WHAT IS EXPECTED: Take every line in the entries that includes the word "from" and copy it.

+++ EXTRACTED RECORDS

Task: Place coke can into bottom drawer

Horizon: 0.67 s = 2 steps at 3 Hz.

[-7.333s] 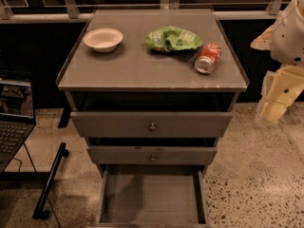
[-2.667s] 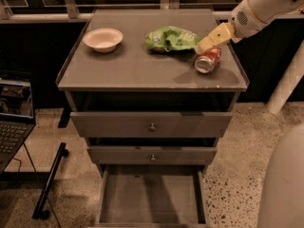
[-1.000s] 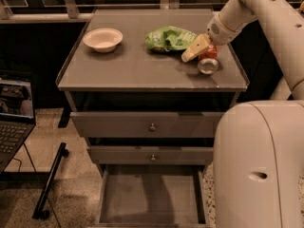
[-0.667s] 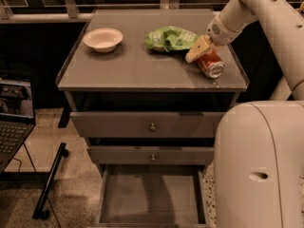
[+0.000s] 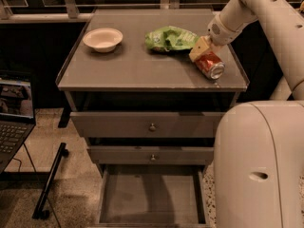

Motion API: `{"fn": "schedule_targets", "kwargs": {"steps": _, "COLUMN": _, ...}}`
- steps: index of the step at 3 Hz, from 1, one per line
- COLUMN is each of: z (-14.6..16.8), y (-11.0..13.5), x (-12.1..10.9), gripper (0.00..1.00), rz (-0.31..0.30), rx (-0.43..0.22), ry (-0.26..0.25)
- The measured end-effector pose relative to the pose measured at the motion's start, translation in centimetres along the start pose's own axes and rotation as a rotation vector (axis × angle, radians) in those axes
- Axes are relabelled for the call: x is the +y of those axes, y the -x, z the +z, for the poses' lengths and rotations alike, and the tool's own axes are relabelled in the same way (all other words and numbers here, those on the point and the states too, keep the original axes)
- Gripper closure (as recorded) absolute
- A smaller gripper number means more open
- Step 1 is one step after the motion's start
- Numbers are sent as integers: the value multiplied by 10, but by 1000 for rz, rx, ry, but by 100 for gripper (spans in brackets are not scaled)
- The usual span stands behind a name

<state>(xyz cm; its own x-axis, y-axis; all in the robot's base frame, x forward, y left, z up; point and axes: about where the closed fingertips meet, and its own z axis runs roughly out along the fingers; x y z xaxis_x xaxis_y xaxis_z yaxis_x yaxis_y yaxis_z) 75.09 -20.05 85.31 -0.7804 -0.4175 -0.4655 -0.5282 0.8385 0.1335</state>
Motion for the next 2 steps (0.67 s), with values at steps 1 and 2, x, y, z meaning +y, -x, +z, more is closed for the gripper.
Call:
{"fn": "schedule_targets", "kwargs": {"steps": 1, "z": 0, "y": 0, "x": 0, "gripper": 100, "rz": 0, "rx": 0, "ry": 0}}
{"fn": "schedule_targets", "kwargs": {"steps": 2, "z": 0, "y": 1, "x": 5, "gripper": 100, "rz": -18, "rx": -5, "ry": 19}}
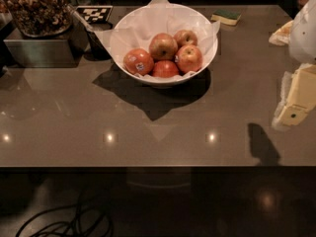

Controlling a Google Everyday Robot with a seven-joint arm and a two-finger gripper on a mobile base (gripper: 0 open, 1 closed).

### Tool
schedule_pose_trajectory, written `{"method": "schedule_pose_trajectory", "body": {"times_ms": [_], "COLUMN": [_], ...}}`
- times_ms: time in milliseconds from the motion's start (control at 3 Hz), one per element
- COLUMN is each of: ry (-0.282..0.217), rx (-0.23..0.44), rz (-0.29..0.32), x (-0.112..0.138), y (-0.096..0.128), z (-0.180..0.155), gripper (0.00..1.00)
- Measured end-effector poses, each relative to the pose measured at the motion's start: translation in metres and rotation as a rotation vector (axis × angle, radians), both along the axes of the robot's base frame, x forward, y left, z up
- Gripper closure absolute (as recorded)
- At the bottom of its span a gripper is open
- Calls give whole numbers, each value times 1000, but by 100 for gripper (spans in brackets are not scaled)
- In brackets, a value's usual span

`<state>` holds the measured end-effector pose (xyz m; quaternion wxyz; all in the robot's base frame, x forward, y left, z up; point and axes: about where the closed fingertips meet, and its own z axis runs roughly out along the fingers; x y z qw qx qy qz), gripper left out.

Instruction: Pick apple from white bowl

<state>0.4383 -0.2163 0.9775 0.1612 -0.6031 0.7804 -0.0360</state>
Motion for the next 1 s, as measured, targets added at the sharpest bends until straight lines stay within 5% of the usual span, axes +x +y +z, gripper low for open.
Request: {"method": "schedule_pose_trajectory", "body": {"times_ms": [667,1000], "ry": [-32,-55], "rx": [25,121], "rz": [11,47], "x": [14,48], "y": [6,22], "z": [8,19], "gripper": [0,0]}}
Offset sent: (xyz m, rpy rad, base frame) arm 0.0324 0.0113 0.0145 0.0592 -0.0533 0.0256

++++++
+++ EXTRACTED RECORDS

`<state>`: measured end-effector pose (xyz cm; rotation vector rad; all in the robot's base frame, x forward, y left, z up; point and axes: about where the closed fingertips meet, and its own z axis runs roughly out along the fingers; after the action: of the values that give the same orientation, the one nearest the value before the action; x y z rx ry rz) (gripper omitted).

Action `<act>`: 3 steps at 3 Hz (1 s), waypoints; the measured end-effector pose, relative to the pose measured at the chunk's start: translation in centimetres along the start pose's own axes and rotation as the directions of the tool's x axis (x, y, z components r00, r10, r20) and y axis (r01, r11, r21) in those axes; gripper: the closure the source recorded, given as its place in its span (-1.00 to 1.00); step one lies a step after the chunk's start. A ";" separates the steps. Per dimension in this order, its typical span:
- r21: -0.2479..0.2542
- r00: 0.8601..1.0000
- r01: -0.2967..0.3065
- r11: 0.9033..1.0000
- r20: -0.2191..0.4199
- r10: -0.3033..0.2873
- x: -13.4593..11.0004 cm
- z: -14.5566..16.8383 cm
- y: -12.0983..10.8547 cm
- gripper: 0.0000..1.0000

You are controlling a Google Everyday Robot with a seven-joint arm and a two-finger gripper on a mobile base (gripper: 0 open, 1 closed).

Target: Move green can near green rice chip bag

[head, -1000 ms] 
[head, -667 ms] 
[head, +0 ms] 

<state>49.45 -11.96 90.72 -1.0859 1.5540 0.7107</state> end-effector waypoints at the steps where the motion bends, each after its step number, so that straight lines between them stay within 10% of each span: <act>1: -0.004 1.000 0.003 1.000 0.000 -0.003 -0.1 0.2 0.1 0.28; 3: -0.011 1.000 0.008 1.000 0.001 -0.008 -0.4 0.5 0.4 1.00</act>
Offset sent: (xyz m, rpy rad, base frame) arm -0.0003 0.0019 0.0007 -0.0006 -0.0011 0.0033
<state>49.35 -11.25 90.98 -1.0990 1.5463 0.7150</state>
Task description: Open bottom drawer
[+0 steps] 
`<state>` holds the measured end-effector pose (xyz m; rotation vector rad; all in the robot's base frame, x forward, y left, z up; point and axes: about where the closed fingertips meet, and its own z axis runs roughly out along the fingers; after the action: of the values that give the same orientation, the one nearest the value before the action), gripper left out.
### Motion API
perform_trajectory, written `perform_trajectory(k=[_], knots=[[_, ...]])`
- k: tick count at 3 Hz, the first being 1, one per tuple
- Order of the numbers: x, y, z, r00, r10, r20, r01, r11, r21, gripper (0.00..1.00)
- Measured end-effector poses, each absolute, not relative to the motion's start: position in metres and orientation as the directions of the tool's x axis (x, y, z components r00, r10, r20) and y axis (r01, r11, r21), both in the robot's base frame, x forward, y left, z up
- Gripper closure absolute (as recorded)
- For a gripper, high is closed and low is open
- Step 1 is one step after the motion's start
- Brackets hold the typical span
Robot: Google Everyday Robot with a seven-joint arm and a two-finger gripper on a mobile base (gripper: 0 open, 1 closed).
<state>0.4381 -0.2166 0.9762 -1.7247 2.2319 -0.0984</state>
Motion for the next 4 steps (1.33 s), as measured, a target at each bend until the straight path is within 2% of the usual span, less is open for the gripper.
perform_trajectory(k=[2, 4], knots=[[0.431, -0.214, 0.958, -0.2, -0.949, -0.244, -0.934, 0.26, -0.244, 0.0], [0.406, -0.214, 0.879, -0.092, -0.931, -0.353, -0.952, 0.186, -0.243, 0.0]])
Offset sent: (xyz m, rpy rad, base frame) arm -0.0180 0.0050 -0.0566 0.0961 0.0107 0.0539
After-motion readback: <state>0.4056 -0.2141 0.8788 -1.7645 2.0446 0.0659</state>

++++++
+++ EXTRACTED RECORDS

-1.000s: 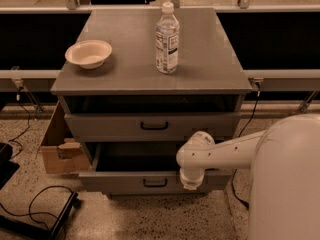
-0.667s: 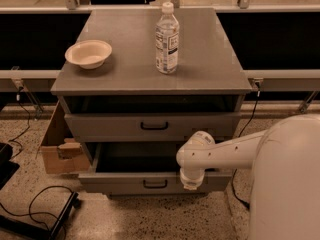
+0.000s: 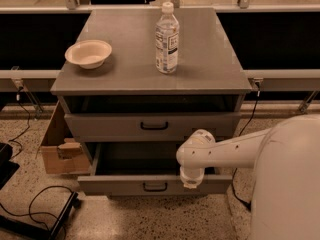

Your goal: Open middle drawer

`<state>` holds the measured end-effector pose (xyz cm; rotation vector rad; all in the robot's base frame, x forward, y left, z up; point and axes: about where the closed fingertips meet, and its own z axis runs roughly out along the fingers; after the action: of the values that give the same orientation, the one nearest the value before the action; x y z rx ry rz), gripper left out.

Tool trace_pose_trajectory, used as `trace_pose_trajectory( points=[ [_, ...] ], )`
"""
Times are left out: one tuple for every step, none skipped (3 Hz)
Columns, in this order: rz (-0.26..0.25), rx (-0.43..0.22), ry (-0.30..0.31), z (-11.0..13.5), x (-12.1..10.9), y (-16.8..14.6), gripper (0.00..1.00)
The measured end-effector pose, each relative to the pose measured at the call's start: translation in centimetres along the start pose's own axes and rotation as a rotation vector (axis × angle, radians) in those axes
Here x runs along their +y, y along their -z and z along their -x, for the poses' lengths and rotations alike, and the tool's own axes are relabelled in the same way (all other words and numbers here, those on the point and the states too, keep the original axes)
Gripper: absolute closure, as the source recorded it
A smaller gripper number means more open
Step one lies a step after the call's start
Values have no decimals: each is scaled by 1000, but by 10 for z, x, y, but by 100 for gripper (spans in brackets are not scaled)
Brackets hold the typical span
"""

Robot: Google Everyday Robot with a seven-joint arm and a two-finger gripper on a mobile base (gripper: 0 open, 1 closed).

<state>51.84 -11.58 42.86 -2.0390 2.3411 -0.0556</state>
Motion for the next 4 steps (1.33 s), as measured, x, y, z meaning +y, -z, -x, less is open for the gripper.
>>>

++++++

EXPECTED ANSWER:
- steps: index of the step at 3 Hz, from 1, one per line
- times_ms: time in milliseconds from the motion's start (control at 3 Hz), one per element
Instruction: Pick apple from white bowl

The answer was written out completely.